Longer intervals between breast cancer detection and initiation of therapy may affect patient prognosis and disease progression, causing treatment complications and increasing the risk of death [40]. Indeed, studies demonstrate that increased time to treatment is associated with reduced survival in stage II and III breast cancer [41]. Accordingly, a recent systematic review suggests that surgery should ideally occur within 90 days of diagnosis, and chemotherapy should be given within 120 days from diagnosis [42].

Interestingly, our findings suggest that total treatment time, rather than time to treatment, is associated with survival only in stage I patients. Regarding treatment duration, the real-world median duration of treatment varies significantly depending on the tumor site, stage, and treatment modality. While the expected duration of chemotherapy and radiotherapy can be estimated, there is less clarity around the time between treatment modalities. This non-treatment time may account for post-surgery, post-chemotherapy, or radiotherapy recovery and reflect the toxicity associated with cancer treatments. The delays in access to treatments, due to resource constraints, may also contribute to this and could explain the greater extension of treatment observed in our study for FONASA versus ISAPRE [43]. Another aspect that could explain the increase in treatment duration in patients using public health insurance is the existence of a longer delay from the onset of symptom manifestation to their first consultation with a healthcare professional, or from the first consultation to an accurate diagnosis due to the scarcity of medical hours, which can result in diagnosis and treatment at more advanced stages. Results obtained in this study showed that a higher percentage of patients are diagnosed at stages II and III (advanced stages) in FONASA compared to ISAPRE. This late diagnosis can lead to an increased risk of death.

Our study has several limitations.

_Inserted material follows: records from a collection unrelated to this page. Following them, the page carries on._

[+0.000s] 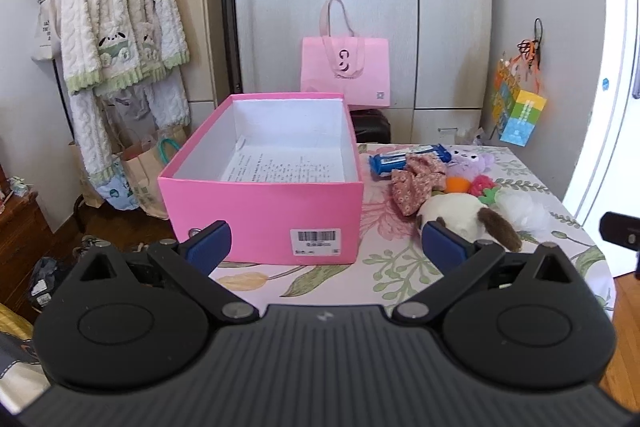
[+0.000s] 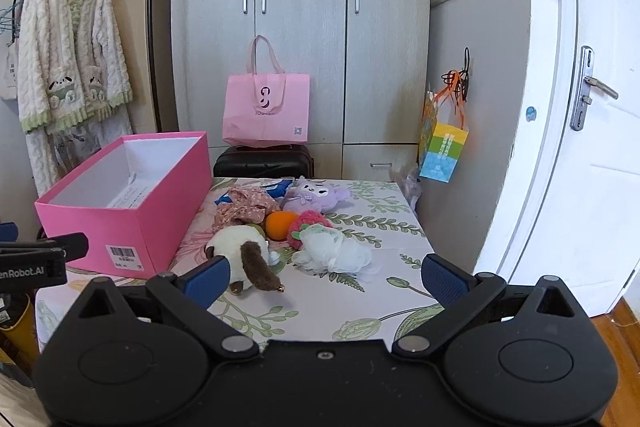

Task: Organize soft objects
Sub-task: 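Move the left tool toward the white-and-brown plush dog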

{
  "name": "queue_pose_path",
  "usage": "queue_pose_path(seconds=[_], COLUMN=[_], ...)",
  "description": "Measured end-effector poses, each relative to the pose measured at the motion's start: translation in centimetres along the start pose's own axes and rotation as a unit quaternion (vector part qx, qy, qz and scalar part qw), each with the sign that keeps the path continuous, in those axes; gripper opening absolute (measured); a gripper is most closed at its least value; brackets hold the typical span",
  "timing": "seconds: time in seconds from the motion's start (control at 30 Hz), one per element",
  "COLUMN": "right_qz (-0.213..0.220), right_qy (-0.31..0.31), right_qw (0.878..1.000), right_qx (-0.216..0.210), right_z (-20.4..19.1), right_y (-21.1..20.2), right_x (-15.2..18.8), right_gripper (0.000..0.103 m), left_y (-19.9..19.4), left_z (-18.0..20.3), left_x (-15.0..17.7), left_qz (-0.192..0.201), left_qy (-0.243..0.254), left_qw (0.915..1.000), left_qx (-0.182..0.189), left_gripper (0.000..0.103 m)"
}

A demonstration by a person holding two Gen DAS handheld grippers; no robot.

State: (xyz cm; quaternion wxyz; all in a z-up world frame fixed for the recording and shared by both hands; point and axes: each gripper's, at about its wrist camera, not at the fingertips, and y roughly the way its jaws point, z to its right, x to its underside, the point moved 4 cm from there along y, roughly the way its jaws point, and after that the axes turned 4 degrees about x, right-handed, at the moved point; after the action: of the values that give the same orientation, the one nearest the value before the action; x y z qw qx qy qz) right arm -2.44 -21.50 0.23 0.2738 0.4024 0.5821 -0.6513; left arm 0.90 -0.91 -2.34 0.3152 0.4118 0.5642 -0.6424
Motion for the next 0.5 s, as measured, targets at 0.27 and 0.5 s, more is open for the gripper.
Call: queue_pose_path(seconds=[0.27, 0.5], right_qz=[0.006, 0.008], right_qy=[0.0, -0.001], right_qw=[1.0, 1.0], right_qx=[0.006, 0.006], right_z=[0.25, 0.27], right_y=[-0.36, -0.51], right_x=[0.18, 0.25], right_gripper=[0.103, 0.103], left_y=[-0.05, -0.16], left_z=[0.08, 0.13], left_x=[0.08, 0.46], left_qz=[0.002, 0.004], left_qy=[0.001, 0.002], left_qw=[1.0, 1.0], left_qx=[0.002, 0.005], left_gripper=[0.103, 0.103])
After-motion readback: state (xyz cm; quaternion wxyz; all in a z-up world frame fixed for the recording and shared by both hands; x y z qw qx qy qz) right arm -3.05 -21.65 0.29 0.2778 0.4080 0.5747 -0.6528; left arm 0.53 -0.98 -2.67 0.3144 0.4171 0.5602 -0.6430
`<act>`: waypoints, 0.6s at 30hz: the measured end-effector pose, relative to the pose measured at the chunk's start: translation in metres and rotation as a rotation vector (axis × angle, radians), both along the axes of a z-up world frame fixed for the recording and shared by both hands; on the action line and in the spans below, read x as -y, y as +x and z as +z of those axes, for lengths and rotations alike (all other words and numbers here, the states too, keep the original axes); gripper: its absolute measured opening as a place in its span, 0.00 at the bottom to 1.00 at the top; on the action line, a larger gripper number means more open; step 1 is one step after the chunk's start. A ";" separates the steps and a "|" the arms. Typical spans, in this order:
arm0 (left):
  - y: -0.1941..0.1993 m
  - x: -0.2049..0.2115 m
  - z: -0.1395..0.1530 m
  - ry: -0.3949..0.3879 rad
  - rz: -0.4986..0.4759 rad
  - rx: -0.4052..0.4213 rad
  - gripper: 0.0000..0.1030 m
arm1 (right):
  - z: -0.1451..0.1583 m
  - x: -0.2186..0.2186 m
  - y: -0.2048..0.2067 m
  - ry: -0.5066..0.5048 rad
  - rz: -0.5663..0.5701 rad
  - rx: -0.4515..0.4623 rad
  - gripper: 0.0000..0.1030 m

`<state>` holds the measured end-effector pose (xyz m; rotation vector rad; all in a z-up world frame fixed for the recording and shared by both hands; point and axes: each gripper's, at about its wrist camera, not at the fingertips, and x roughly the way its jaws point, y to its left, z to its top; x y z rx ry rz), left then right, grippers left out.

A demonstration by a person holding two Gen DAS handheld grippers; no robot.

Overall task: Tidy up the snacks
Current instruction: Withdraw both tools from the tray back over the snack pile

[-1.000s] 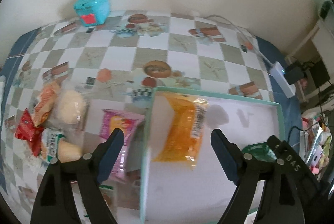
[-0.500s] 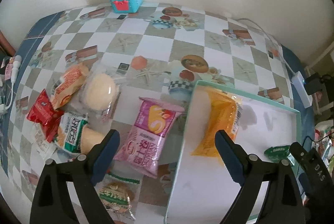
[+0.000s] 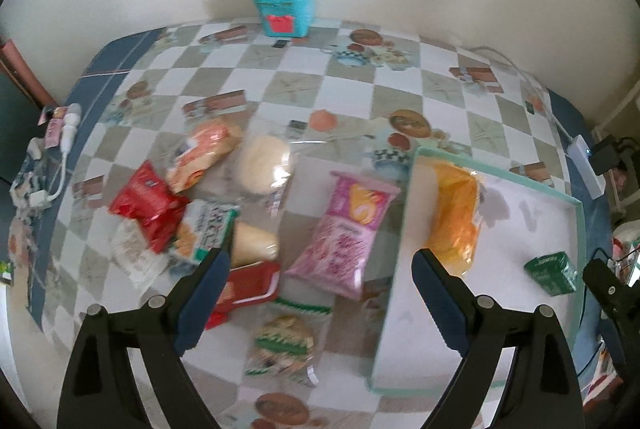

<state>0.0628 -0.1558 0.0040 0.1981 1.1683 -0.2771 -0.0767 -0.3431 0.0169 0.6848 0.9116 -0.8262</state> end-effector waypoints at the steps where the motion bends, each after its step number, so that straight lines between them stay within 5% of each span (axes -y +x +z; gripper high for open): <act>1: -0.002 -0.007 0.002 -0.002 0.008 0.003 0.90 | 0.001 -0.004 0.000 0.003 0.008 0.000 1.00; 18: -0.006 -0.132 0.025 -0.017 0.200 0.089 0.90 | 0.013 -0.087 0.020 -0.064 0.199 -0.017 1.00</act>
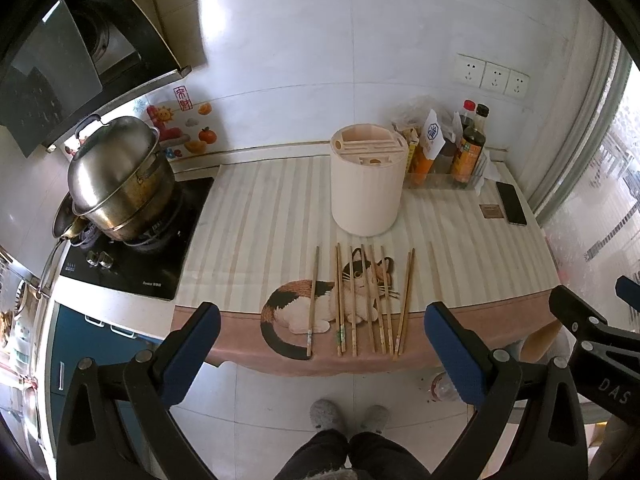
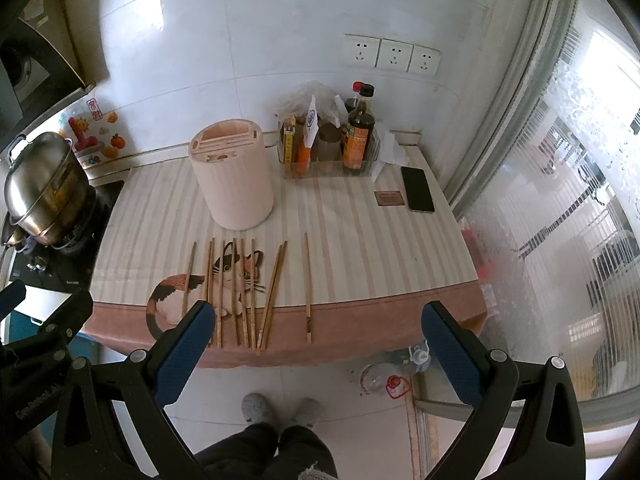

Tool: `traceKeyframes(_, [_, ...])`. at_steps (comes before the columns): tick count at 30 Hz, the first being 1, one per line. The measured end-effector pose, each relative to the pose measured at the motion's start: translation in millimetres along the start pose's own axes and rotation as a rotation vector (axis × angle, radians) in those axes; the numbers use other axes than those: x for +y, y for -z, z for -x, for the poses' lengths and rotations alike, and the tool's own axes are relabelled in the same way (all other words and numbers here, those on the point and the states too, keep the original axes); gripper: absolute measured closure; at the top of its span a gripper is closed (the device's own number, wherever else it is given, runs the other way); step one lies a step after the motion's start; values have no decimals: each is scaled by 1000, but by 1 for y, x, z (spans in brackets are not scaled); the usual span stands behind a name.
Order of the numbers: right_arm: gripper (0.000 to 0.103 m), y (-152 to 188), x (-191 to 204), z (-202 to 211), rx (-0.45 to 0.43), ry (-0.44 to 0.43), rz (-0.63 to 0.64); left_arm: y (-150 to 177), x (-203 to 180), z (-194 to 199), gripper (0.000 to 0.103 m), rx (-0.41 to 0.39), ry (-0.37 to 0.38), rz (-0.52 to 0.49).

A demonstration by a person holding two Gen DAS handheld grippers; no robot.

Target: Organize utensils

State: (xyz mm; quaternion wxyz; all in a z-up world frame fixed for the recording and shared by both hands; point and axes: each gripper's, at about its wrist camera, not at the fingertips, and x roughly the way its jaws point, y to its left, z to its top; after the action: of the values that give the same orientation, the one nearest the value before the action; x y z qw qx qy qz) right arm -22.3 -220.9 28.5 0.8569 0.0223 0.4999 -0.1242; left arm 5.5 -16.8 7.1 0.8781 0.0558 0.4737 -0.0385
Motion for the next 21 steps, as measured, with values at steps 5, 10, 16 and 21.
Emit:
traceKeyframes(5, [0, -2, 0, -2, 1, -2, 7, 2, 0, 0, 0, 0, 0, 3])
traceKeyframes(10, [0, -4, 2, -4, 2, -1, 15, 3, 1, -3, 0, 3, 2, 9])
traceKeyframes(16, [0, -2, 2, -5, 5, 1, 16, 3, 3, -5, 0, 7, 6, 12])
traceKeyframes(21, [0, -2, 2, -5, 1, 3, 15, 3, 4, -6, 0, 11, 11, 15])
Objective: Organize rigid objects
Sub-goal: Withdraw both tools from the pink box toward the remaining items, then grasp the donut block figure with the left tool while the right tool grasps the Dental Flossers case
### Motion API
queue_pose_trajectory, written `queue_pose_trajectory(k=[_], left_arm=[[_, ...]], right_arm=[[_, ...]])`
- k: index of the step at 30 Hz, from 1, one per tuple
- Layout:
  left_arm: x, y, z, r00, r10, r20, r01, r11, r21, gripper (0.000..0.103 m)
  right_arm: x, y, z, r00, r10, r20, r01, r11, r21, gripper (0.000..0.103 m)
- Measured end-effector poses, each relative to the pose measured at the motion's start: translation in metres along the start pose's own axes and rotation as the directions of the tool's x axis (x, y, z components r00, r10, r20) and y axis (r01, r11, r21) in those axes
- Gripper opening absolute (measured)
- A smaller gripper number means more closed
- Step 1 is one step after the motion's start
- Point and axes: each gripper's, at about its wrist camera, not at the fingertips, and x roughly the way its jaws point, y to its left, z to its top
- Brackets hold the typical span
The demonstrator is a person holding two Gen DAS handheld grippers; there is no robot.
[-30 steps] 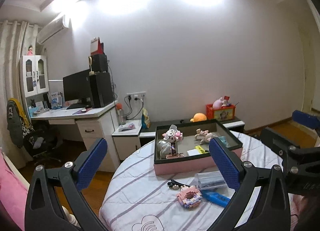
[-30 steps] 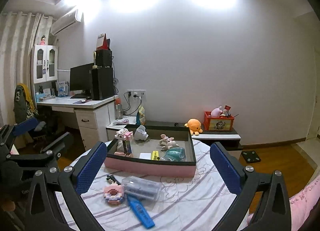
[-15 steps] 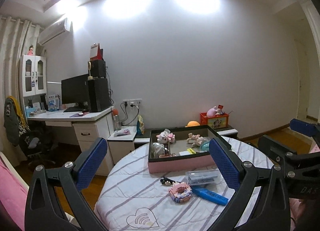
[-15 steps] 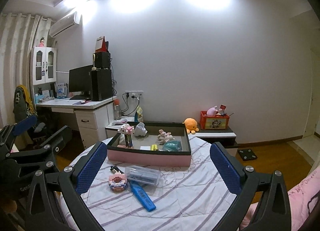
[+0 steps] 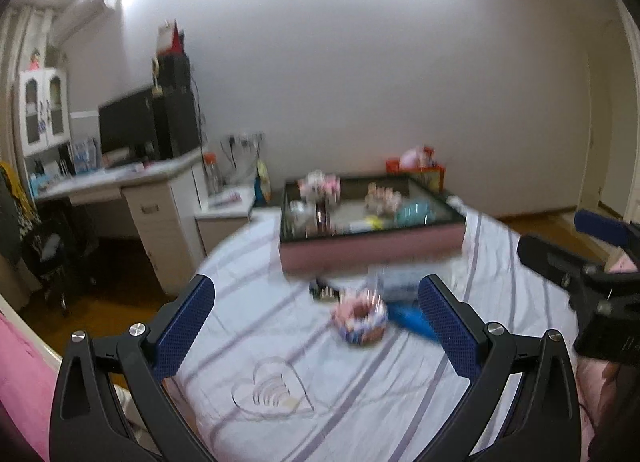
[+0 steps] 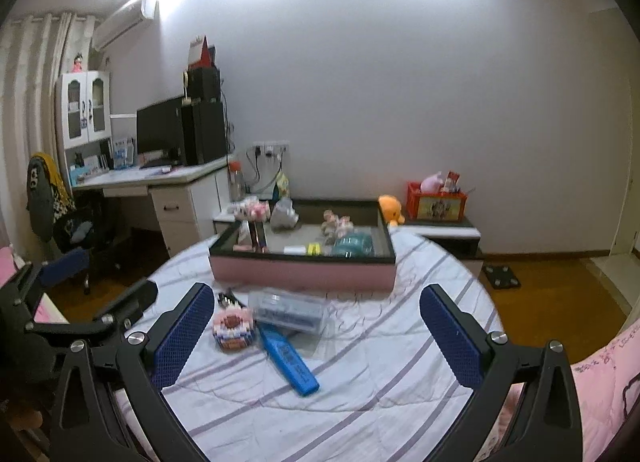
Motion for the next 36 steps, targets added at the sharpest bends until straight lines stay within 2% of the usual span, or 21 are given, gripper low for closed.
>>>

First, it includes patients from three national reference centers, both public and private, located in the capital and other regions. Therefore, the results may not be representative of the national reality. Secondly, information on some key factors associated with mortality from breast cancer, such as tumor biological subtypes and patient comorbidities, was not available; further research is planned. In this way, the results obtained by this study support the fact that in Chile, access to cancer diagnosis and treatment presents significant disparities between the public and private healthcare systems. While the public system faces longer waiting times, limitations in infrastructure, and insufficient resources, the private system offers faster, higher-quality healthcare, albeit at a considerably higher cost. In response, initiatives such as the National Cancer Plan proposed by the Ministry of Health in 2018 are generating public policies aimed at reducing healthcare disparities for breast cancer patients.

Conclusions

Chilean breast cancer patients who use the public insurance system experience significant delays receiving cancer treatments and longer waiting times versus patients who use private insurance. This includes longer time intervals, such as from diagnosis to surgery, from surgery to radiotherapy, and from diagnosis to radiotherapy. These delays are associated with more advanced cancer stages at diagnosis (which translates into a poorer prognosis) and higher mortality, evidencing significant disparities between the Chilean public and private healthcare systems.